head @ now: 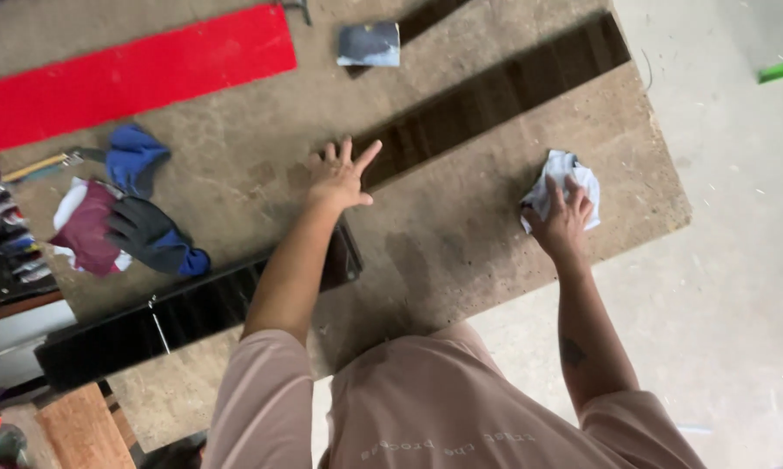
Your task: Sanding the edges and wiping down the surfaces of long dark panels on a workbench
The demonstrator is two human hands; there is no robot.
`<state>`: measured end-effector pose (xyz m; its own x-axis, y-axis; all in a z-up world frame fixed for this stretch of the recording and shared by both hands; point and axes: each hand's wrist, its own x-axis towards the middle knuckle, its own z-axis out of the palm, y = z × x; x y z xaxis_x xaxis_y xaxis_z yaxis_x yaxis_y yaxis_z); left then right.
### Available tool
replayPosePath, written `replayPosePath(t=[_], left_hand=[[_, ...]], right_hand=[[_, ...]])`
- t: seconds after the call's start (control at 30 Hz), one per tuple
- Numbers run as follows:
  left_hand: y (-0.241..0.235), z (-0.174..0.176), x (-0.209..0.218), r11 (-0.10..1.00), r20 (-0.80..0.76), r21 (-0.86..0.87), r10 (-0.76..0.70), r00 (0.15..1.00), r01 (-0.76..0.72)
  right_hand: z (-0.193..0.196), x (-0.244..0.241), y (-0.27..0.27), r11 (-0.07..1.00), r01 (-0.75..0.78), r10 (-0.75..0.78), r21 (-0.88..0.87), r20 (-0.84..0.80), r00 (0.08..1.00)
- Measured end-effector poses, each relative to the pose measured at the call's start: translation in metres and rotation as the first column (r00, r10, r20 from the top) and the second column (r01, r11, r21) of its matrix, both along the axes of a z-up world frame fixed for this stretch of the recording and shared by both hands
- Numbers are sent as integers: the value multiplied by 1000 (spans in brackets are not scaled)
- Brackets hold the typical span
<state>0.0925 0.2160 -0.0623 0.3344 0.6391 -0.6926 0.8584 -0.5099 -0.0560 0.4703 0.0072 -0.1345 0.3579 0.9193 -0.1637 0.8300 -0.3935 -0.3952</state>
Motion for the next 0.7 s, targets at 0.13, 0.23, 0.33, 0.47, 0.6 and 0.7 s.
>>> replayPosePath(t=[0.13, 0.23, 0.33, 0.47, 0.6, 0.7], left_hand=[[4, -13, -2, 999, 31, 46, -4, 1000, 3], [8, 1, 3, 998, 93, 60, 25, 995, -30], [-6, 6, -7, 995, 202, 43, 82, 976, -92], [-21, 69, -60, 940, 463, -57, 323, 825, -336], [-80, 114, -250, 751, 850, 370, -36, 525, -547], [-139, 116, -403, 468, 848, 481, -33, 530, -741]], right_hand=[[-6, 1, -3, 991, 22, -26, 128, 30, 999], [-17, 9, -3, 974, -62, 26, 217, 166, 986], [-15, 14, -9, 931, -181, 91, 316, 280, 956], [28, -7, 4, 831, -82, 142, 550, -69, 987], [51, -41, -18, 941, 112, -8, 319, -310, 951], [69, -83, -4, 893, -141, 350, 426, -463, 814]])
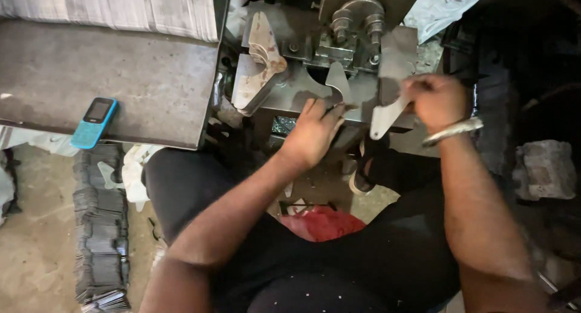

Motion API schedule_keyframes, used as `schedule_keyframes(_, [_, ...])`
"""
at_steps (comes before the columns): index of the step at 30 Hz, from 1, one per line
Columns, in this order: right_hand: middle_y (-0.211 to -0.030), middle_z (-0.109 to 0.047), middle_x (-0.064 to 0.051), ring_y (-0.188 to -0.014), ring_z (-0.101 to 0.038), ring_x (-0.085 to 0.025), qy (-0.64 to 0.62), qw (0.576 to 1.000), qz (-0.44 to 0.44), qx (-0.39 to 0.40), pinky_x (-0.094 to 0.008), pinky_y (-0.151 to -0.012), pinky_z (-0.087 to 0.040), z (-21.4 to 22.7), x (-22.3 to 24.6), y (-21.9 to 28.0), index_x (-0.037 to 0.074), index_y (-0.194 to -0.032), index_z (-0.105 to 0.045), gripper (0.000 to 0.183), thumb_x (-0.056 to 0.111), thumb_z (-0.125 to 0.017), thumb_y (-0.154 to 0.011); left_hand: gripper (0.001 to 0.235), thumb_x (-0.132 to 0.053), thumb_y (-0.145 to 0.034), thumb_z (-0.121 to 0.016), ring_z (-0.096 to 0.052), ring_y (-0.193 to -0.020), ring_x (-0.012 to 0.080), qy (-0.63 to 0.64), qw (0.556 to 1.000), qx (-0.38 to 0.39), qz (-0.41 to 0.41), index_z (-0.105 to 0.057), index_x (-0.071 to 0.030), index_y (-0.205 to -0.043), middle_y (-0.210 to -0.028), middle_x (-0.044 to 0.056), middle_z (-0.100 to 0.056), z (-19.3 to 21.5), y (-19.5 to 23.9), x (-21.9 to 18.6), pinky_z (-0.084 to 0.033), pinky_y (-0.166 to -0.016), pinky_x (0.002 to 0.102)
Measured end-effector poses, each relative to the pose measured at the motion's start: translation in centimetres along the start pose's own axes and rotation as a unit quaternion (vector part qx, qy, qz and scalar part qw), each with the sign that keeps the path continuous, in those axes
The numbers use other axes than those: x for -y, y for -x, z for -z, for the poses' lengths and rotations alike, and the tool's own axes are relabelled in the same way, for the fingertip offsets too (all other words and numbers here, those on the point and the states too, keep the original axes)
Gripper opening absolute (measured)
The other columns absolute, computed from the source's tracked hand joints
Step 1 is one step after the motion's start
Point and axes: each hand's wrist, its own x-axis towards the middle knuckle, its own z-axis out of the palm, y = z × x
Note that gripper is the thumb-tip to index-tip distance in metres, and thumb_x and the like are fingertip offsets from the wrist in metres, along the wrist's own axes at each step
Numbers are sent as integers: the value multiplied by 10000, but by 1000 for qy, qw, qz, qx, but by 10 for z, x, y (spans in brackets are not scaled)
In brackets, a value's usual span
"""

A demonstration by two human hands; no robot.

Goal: Manually feed and operate a stamping machine to process small metal plates.

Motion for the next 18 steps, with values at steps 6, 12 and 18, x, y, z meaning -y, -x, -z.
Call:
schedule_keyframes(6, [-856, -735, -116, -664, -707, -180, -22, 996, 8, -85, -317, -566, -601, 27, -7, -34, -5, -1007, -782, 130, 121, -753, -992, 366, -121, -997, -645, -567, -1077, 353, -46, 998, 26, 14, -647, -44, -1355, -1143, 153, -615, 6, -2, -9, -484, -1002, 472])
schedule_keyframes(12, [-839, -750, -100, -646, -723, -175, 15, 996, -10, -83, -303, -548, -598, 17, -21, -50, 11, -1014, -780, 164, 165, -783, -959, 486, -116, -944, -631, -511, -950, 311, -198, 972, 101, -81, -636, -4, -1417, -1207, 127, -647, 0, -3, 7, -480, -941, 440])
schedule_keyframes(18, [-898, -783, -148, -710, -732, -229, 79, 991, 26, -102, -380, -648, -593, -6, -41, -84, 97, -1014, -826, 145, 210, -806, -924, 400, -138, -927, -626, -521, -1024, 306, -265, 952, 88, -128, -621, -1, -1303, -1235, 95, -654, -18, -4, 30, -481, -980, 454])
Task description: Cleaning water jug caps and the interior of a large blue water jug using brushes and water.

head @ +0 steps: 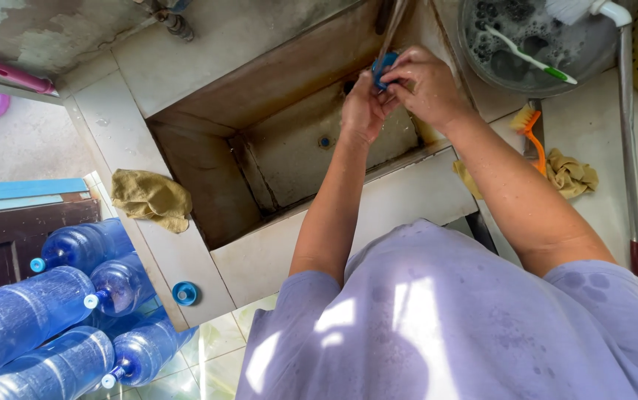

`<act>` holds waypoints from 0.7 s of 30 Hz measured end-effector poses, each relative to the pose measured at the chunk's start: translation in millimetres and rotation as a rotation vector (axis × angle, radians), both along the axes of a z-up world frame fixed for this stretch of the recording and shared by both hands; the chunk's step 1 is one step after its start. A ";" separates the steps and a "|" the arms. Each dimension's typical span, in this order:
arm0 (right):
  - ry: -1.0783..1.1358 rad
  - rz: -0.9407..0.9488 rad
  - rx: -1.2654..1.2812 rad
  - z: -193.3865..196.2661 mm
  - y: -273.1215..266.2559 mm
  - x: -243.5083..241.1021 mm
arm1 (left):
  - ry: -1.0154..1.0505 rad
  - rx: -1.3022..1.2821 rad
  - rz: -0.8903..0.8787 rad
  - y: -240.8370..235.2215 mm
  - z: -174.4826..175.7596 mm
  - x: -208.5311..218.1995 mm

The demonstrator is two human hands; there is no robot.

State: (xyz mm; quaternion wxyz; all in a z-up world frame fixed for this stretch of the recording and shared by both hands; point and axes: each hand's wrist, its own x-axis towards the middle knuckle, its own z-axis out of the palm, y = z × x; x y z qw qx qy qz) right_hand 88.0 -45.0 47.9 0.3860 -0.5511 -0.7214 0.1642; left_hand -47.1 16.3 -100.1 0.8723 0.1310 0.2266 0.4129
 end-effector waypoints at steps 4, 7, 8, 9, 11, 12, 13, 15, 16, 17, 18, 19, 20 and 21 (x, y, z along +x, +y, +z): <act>0.295 -0.108 -0.003 -35.2 2.6 -11.0 | 0.135 0.065 0.025 -7.8 12.3 -18.3; 0.614 -0.227 -0.308 -56.2 7.8 -22.9 | 0.232 0.073 0.051 -13.5 18.1 -35.7; 0.697 -0.199 -0.457 -68.3 8.9 -26.1 | 0.263 0.063 0.071 -15.5 13.7 -42.5; 0.777 -0.166 -0.602 -79.2 13.3 -28.7 | 0.292 0.058 0.092 -13.9 10.3 -48.6; 0.848 -0.129 -0.663 -83.5 23.8 -33.8 | 0.303 0.041 0.124 -12.1 3.1 -59.5; 0.920 -0.098 -0.722 -85.9 28.3 -36.9 | 0.312 0.025 0.149 -12.2 -0.7 -65.4; 0.920 -0.092 -0.725 -85.5 31.6 -36.9 | 0.314 0.024 0.155 -11.7 -0.5 -69.8; 1.068 -0.084 -0.813 -84.1 38.5 -35.3 | 0.276 0.030 0.196 -10.2 0.4 -76.7; 1.066 -0.080 -0.814 -81.2 40.8 -32.8 | 0.275 0.031 0.200 -8.7 5.8 -77.7; 1.081 -0.052 -0.824 -78.4 41.6 -29.1 | 0.259 0.027 0.201 -8.5 10.9 -77.5; 1.096 -0.025 -0.834 -75.6 42.4 -25.0 | 0.242 0.024 0.202 -8.2 15.8 -77.0; 1.094 -0.028 -0.832 -74.6 42.3 -21.1 | 0.239 0.024 0.200 -7.7 18.6 -74.5; 1.073 0.005 -0.834 -73.5 42.3 -16.7 | 0.230 0.020 0.195 -7.1 21.3 -71.5; 1.053 0.034 -0.834 -72.3 41.6 -11.8 | 0.222 0.017 0.187 -6.7 24.0 -68.0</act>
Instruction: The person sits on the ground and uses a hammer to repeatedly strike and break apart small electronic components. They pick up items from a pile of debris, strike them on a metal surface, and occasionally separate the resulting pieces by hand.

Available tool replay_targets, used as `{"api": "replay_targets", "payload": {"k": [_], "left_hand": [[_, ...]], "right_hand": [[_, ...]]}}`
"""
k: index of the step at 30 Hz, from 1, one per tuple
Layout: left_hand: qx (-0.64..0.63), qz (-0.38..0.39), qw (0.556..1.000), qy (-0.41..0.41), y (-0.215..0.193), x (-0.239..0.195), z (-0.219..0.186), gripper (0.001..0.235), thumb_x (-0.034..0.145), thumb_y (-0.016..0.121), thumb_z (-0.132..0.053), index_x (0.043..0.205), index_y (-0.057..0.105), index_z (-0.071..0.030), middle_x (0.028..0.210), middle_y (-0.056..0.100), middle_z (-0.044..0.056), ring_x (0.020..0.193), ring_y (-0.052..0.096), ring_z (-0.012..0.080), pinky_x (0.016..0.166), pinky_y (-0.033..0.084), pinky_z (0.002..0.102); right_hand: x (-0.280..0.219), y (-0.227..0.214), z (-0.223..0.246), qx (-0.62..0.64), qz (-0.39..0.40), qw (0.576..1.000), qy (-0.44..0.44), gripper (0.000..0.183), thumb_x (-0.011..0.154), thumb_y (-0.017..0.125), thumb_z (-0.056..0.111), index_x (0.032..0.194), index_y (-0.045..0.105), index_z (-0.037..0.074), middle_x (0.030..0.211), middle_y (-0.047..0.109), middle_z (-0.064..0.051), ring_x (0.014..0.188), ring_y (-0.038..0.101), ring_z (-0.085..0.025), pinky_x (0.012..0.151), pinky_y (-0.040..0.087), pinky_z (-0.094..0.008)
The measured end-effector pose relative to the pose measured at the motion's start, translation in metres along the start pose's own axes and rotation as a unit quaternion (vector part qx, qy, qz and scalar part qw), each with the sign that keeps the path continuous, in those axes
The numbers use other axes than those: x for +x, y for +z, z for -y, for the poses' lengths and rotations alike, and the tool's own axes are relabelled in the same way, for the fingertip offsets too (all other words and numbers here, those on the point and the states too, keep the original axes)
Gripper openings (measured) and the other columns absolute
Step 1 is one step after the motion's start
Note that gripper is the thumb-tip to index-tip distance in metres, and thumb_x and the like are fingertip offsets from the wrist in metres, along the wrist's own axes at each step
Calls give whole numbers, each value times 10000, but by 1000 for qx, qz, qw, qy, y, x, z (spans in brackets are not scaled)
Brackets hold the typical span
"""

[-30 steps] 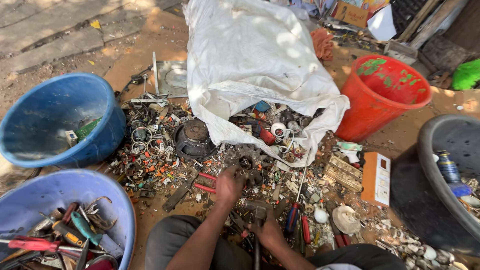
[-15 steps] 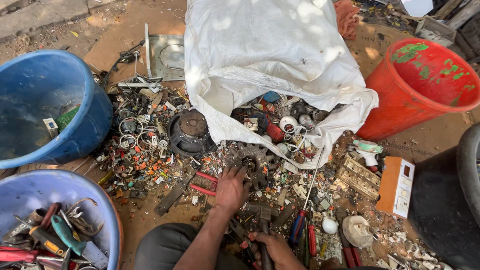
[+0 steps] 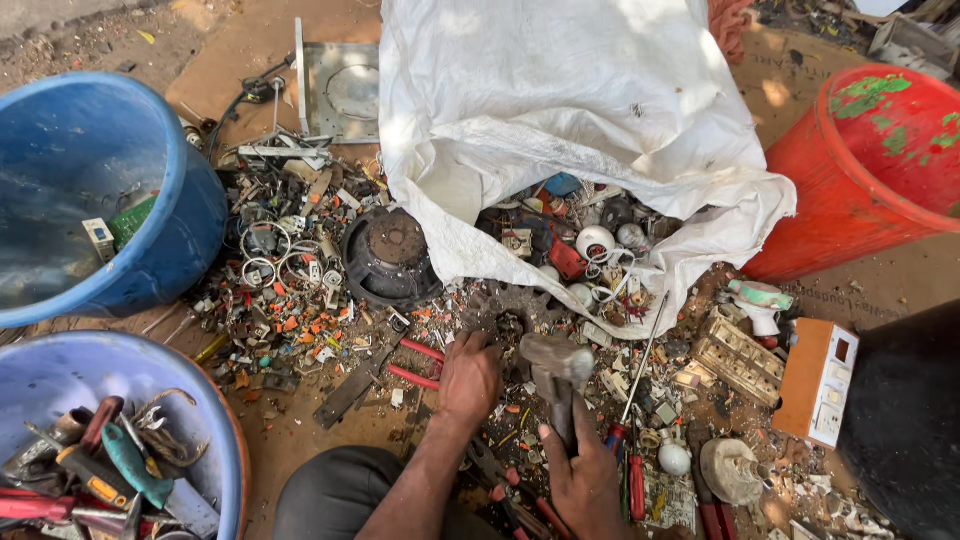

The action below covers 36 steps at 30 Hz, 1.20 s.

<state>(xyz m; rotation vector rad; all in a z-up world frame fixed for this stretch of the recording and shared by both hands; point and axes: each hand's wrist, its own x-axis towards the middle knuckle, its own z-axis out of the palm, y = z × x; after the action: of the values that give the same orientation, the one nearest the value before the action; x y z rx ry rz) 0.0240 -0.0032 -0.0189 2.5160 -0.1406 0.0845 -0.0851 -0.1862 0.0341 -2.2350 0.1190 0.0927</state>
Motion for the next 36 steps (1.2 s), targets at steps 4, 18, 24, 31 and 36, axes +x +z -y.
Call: {"api": "replay_targets", "payload": {"k": [4, 18, 24, 31, 36], "left_hand": [[-5, -18, 1000, 6, -8, -5, -5, 183, 846, 612, 12, 922, 777, -3, 1104, 714, 192, 1106, 637, 364, 958, 517, 516], [-12, -44, 999, 14, -18, -5, -13, 291, 820, 591, -14, 1024, 796, -38, 1158, 706, 203, 1164, 598, 410, 1005, 467, 520], [-1, 28, 999, -24, -12, -5, -9, 186, 859, 603, 52, 914, 772, -3, 1198, 707, 170, 1171, 625, 331, 1053, 491, 477], [3, 4, 1000, -10, -8, -3, -6, 228, 771, 643, 84, 920, 788, -11, 1188, 702, 197, 1171, 609, 377, 1066, 453, 515], [-3, 41, 999, -30, -16, -9, -5, 211, 767, 649, 81, 903, 780, -14, 1172, 708, 185, 1188, 625, 355, 1116, 450, 477]], "right_hand": [[22, -5, 23, -87, 30, 996, 3, 686, 916, 680, 292, 1541, 452, 126, 879, 732, -204, 609, 729, -222, 515, 573, -375], [33, -18, 35, -163, 111, 979, 52, 682, 961, 628, 306, 1577, 388, 141, 714, 740, -159, 525, 703, -232, 476, 550, -356], [18, -25, 26, -67, -23, 994, -77, 636, 978, 615, 307, 1543, 438, 73, 769, 735, -203, 574, 734, -249, 465, 566, -354], [38, -13, 27, -182, 69, 981, -19, 649, 983, 630, 319, 1570, 426, 131, 785, 743, -222, 597, 732, -272, 533, 599, -377], [32, -12, 26, -146, 66, 987, 5, 671, 947, 637, 321, 1566, 437, 155, 757, 739, -148, 530, 730, -221, 453, 581, -357]]}}
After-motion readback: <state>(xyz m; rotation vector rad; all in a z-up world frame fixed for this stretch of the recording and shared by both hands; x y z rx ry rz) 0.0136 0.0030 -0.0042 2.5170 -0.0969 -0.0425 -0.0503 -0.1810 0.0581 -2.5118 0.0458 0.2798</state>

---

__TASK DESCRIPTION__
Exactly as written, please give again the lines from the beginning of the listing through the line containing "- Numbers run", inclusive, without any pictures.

__WORKED SOLUTION__
head @ now: 
Your task: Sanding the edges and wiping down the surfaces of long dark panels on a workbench
The demonstrator is two human hands; there is no robot.
`<state>`: measured end-effector pose (xyz m; its own x-axis, y-axis; all in a z-up world frame fixed for this stretch of the recording and shared by both hands; point and axes: each hand's wrist, its own x-axis towards the middle knuckle, its own z-axis out of the palm, y = z × x; x y z xaxis_x xaxis_y xaxis_z yaxis_x yaxis_y yaxis_z); left then right.
### Available tool
replayPosePath, written `replayPosePath(t=[_], left_hand=[[_, ...]], right_hand=[[_, ...]])`
- t: seconds after the call's start (control at 30 Hz), one per tuple
- Numbers run as follows:

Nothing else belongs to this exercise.